**Given information**
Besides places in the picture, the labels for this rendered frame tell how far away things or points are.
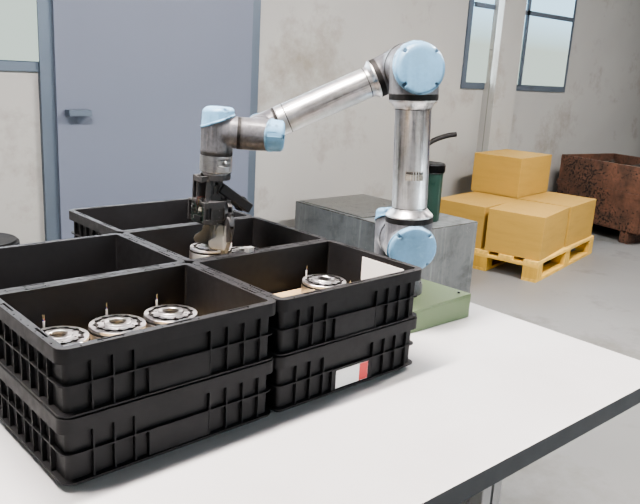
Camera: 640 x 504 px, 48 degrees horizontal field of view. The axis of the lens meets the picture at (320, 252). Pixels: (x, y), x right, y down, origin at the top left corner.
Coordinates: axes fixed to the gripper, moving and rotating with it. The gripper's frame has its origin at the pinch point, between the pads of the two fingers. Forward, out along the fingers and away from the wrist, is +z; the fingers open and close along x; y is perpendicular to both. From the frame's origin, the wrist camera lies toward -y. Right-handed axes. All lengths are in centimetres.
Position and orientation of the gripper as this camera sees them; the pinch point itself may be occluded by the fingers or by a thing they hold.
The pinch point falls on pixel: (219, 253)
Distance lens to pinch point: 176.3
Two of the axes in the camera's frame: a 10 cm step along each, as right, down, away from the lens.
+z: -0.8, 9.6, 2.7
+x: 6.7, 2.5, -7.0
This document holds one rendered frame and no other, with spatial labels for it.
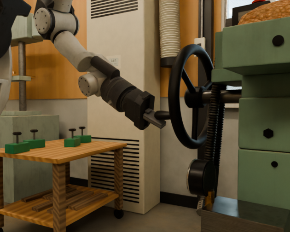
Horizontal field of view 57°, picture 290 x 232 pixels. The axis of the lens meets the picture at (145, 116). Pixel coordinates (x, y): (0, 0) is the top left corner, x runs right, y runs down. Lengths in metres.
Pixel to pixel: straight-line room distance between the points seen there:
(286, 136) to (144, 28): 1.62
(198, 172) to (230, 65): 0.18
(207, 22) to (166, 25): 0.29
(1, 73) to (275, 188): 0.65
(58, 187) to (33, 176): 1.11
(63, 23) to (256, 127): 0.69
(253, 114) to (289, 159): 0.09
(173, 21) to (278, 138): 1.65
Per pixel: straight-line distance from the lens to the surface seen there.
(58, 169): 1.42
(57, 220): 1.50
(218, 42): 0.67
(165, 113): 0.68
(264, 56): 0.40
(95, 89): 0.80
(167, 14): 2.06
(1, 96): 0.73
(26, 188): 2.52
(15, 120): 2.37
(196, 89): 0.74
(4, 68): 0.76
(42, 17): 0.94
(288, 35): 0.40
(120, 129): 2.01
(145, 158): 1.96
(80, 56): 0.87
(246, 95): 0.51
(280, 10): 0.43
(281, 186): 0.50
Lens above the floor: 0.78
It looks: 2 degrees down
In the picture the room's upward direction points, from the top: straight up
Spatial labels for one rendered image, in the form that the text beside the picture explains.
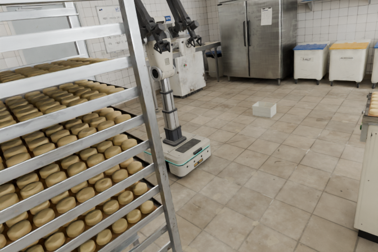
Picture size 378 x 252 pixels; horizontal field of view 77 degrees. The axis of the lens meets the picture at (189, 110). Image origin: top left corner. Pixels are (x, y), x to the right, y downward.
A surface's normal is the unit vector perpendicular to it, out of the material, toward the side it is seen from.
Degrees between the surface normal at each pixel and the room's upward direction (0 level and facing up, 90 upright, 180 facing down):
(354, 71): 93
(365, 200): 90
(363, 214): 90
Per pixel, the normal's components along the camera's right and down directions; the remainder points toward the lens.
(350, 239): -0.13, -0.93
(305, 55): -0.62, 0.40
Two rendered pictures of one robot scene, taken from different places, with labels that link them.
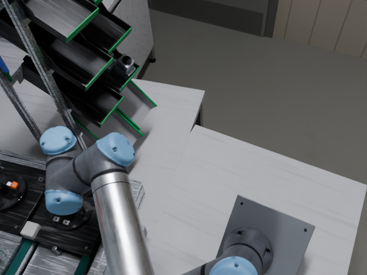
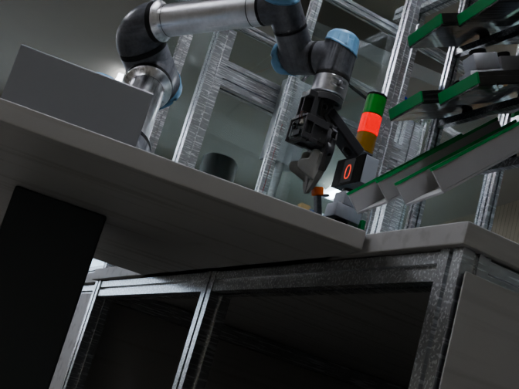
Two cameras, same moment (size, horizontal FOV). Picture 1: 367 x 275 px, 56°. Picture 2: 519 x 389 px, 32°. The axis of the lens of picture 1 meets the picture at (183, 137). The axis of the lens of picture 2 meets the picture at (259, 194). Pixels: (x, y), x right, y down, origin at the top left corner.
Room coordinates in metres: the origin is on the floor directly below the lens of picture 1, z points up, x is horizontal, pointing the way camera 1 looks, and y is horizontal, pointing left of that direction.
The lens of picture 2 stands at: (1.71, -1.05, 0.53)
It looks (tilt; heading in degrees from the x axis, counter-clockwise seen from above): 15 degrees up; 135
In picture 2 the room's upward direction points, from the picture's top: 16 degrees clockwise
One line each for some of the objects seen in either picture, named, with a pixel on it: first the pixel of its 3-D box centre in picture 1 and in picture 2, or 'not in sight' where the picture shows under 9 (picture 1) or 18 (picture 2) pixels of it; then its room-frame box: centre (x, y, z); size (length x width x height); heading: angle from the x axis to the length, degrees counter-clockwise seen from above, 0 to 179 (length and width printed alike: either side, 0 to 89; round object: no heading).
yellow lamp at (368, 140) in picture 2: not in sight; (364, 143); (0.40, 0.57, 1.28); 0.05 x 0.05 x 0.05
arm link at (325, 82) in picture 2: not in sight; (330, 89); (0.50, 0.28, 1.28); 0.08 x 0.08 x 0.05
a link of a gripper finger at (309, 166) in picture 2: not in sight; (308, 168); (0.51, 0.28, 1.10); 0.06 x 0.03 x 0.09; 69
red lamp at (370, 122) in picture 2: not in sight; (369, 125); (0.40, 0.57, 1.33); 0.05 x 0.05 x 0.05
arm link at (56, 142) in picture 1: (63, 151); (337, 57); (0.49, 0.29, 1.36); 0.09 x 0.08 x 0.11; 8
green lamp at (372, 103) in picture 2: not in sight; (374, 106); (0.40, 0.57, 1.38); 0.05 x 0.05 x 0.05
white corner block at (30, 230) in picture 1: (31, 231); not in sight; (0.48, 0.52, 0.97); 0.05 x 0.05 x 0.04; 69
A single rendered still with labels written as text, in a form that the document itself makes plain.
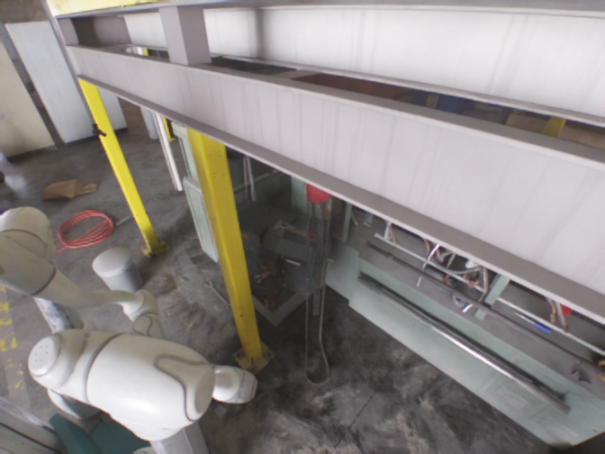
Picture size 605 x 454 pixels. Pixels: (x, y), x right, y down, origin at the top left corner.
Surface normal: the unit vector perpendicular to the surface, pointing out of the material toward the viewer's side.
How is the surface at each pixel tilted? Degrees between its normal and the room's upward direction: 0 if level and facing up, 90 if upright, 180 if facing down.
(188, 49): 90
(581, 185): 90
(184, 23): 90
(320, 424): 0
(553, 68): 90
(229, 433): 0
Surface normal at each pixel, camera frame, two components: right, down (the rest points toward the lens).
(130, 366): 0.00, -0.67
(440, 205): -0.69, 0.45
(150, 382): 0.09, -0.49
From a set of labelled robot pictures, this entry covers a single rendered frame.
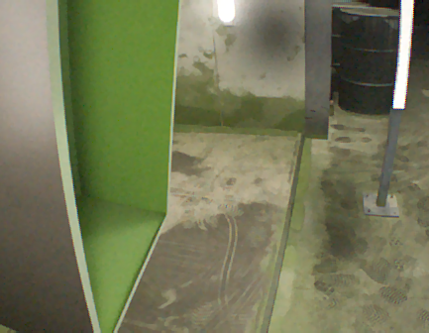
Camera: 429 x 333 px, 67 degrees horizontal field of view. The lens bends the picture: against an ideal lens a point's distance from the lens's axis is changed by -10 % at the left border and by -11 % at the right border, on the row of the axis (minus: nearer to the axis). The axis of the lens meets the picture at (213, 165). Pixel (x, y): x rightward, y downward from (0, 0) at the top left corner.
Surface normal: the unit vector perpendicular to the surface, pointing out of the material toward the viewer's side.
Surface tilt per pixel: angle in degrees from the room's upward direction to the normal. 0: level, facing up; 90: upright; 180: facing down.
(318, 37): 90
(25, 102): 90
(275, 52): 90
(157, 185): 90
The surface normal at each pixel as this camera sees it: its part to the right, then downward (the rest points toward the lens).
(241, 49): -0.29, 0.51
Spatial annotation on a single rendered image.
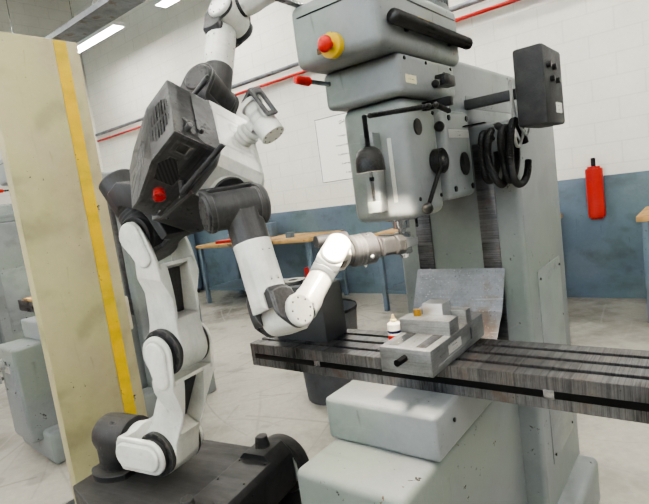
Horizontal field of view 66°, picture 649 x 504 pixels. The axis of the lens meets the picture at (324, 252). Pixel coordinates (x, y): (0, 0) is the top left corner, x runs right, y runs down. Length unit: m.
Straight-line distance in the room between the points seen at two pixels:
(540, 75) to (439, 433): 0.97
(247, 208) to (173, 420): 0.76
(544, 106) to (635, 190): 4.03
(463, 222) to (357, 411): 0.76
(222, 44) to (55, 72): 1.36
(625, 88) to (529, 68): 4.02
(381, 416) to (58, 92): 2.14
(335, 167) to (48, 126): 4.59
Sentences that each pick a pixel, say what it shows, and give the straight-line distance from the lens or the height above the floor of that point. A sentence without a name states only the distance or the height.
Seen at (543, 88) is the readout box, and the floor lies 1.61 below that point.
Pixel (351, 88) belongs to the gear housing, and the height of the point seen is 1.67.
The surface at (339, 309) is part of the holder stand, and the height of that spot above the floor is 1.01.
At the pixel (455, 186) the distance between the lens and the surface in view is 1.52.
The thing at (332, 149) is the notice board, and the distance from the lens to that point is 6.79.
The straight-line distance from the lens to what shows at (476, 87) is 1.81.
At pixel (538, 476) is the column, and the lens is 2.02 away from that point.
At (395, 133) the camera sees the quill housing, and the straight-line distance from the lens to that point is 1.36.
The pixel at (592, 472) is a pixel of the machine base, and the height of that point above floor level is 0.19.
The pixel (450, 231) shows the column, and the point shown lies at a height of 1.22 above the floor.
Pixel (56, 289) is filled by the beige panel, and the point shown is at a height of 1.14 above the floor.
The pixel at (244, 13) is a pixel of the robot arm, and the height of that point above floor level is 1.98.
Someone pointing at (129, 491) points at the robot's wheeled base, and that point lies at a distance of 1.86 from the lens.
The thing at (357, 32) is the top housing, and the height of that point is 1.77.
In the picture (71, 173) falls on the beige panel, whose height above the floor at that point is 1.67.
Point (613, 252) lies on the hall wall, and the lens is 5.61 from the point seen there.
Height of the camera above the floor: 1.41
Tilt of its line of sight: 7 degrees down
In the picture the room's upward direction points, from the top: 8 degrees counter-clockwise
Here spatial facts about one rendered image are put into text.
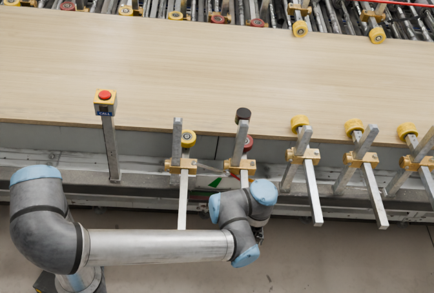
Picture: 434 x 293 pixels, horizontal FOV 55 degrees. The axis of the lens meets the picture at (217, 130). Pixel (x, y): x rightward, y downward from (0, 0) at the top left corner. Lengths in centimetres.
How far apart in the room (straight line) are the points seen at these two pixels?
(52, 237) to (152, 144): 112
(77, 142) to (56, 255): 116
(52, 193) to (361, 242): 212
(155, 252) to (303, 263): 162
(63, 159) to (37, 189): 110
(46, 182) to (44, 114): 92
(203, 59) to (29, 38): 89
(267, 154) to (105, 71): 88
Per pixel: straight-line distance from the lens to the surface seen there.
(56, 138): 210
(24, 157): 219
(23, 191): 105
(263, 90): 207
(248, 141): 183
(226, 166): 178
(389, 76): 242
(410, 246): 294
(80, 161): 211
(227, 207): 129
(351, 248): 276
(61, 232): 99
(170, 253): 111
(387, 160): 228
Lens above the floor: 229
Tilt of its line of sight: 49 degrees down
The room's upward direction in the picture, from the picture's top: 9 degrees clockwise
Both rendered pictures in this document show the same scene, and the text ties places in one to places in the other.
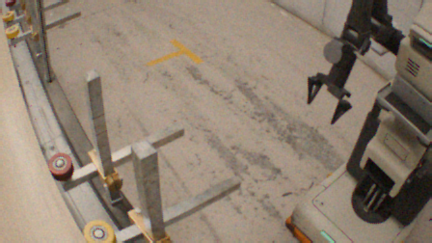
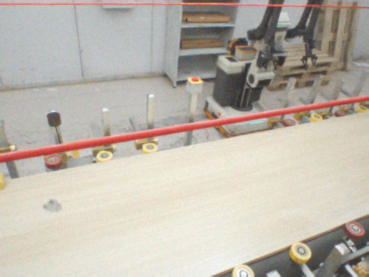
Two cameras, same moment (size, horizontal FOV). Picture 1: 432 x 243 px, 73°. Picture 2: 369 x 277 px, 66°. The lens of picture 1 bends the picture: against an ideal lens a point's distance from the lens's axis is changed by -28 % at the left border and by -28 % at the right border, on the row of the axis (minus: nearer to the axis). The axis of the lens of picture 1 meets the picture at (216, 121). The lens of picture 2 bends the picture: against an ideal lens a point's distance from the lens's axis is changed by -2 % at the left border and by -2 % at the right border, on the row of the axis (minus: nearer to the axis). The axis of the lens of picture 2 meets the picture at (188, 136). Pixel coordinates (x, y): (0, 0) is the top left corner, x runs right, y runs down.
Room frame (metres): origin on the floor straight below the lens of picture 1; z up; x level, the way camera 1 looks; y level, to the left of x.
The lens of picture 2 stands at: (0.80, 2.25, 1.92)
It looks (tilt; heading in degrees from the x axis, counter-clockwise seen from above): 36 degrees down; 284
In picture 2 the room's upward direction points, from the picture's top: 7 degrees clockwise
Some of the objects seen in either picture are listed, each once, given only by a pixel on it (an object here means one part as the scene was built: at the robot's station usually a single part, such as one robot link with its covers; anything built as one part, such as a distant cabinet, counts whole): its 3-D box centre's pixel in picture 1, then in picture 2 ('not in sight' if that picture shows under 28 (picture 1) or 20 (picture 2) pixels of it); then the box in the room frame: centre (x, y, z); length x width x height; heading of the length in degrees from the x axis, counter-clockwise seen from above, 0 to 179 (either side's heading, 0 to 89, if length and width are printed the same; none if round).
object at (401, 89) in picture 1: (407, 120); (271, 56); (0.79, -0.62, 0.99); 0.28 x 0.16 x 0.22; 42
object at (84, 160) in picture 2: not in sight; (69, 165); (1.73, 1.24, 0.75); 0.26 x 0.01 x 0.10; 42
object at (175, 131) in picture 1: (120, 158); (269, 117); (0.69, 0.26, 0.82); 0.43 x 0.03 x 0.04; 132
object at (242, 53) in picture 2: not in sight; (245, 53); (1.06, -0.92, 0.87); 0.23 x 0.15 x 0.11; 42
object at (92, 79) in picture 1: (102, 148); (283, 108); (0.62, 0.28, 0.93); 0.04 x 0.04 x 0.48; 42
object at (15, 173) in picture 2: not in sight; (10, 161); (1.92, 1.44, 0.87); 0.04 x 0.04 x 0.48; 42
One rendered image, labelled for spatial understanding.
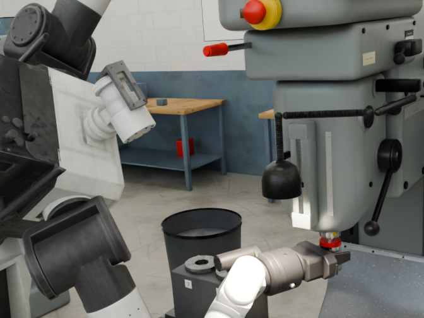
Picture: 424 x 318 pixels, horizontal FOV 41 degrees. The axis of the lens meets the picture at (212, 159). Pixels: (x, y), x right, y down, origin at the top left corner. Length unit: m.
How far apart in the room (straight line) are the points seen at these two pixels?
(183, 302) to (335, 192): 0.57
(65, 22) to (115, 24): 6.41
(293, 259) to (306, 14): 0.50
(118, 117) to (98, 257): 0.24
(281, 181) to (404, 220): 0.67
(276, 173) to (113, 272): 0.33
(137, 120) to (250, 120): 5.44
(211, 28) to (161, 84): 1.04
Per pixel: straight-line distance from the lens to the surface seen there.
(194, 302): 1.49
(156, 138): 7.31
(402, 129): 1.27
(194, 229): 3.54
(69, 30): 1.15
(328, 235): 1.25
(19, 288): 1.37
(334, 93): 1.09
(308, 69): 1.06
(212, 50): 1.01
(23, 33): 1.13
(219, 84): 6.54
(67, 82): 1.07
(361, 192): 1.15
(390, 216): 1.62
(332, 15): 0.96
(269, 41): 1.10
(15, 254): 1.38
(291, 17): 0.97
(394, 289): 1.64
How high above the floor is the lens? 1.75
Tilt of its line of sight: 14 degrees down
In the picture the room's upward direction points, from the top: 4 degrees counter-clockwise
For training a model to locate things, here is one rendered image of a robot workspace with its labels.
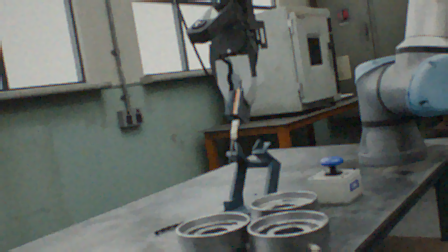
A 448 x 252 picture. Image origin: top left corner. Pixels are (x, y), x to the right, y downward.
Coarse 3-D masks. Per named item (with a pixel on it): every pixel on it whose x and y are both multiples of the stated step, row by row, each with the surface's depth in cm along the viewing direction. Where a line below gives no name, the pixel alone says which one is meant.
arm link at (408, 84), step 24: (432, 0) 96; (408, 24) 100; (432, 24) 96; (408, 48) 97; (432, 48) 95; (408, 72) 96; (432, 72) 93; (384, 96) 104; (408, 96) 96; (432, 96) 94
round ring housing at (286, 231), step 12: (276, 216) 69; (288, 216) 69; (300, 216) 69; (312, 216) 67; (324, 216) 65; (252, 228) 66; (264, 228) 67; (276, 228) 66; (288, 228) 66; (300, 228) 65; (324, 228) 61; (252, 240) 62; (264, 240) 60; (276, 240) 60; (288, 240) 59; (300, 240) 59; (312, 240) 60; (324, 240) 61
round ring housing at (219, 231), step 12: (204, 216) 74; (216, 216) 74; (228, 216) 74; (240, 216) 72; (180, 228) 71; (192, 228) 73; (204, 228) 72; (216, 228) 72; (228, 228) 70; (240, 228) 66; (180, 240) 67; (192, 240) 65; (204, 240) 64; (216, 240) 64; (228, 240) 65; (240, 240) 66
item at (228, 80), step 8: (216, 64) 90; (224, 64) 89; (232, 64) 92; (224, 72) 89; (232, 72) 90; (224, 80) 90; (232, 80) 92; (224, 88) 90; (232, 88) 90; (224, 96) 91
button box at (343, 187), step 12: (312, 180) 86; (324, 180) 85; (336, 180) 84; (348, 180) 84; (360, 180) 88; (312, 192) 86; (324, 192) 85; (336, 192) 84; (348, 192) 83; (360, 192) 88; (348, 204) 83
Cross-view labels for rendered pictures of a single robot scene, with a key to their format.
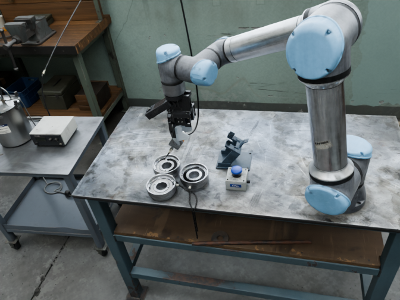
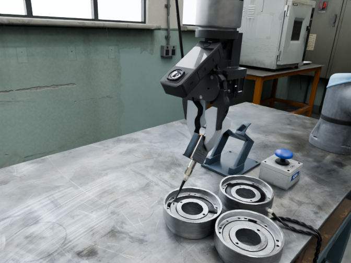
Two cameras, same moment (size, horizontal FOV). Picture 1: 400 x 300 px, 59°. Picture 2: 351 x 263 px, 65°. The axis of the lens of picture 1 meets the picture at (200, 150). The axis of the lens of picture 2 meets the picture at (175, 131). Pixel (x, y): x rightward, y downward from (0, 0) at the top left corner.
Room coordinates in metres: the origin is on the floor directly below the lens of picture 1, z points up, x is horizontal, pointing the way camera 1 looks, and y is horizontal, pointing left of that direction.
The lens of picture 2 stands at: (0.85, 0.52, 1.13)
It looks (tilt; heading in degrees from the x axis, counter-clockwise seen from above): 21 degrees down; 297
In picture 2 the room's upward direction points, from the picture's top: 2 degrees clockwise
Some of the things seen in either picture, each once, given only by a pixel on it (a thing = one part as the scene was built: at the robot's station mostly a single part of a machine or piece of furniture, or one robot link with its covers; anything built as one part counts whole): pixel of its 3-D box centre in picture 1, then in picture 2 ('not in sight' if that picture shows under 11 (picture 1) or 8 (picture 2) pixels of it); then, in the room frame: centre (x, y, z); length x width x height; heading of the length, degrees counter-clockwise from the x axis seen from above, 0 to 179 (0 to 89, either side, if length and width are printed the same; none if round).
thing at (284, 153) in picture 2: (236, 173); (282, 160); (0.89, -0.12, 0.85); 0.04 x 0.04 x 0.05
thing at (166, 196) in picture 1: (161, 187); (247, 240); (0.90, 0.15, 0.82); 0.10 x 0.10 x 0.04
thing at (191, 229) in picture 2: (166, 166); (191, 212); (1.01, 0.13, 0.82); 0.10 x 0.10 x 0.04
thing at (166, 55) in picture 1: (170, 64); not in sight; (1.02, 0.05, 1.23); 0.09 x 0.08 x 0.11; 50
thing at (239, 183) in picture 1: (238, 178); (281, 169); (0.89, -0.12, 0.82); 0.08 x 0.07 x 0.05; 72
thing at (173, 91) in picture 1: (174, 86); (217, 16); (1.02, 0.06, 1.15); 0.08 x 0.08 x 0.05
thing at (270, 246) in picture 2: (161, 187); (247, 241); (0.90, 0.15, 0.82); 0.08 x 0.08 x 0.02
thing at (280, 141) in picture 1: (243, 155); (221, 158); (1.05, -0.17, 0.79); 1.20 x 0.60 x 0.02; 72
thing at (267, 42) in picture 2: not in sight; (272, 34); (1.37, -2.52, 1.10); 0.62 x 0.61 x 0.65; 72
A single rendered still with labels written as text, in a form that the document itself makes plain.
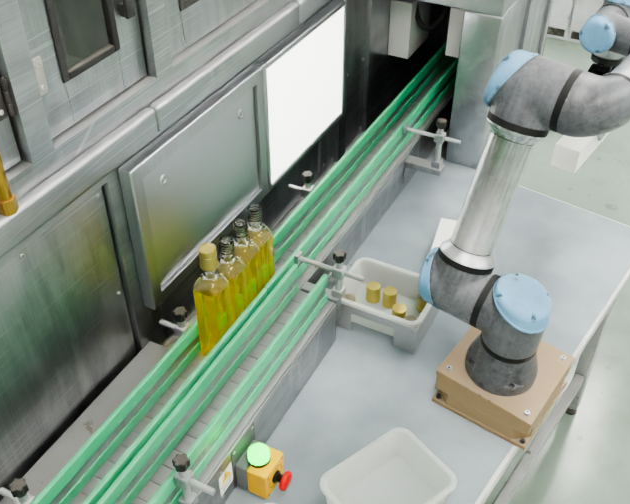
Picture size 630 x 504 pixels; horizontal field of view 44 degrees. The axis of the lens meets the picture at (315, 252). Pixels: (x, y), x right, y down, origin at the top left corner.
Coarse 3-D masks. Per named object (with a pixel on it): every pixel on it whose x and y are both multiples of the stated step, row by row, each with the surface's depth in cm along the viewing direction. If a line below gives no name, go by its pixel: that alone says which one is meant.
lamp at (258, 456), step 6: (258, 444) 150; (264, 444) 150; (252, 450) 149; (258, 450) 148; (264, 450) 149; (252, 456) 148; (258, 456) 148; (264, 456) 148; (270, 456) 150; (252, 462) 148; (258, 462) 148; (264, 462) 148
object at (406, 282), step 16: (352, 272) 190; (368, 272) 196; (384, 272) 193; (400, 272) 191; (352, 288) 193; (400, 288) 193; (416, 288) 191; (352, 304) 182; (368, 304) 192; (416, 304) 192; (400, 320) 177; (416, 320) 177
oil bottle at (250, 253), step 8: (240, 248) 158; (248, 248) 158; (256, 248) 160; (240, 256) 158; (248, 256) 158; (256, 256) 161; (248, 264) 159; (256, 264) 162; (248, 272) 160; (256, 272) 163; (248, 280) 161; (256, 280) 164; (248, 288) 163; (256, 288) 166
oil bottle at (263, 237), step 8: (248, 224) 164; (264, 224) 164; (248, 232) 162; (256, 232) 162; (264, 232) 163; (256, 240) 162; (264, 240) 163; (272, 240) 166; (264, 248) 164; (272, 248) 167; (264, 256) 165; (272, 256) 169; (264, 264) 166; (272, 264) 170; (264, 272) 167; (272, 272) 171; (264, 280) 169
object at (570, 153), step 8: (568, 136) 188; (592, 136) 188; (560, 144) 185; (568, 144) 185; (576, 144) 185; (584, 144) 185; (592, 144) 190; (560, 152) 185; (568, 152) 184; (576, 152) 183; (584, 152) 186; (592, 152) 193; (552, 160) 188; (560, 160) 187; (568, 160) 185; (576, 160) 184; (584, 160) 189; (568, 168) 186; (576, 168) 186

**Assigned task**
Look through the entries above. Extract each line with the word "what".

**Answer to this task**
Sentences that each pick a pixel, say what it shows, and give the straight-line distance from the lens or the height above the floor of that point. A sentence without a name states only the distance or the height.
The straight-line distance from the lens to what shows at (476, 87) is 1.81.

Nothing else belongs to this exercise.